**WHAT YOU HAVE TO DO**
Report, in full, each line of the material below in which the string "finger" occurs.

**THE RECORDS**
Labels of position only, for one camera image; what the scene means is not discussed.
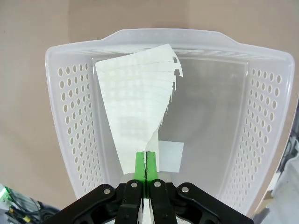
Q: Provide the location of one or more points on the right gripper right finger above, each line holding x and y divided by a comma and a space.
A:
151, 168

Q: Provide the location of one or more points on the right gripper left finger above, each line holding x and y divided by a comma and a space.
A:
140, 168

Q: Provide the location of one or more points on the white lined paper sheet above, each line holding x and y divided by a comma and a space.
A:
128, 93

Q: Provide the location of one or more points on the white perforated plastic basket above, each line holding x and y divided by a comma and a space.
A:
77, 116

**WRITTEN RESPONSE**
Q: Provide the location of one or more points on the right gripper right finger above, each line holding x and y divided by a comma and a space.
Q: Provide the location of one or more points on the right gripper left finger above, each line holding x and y divided by a comma and a space.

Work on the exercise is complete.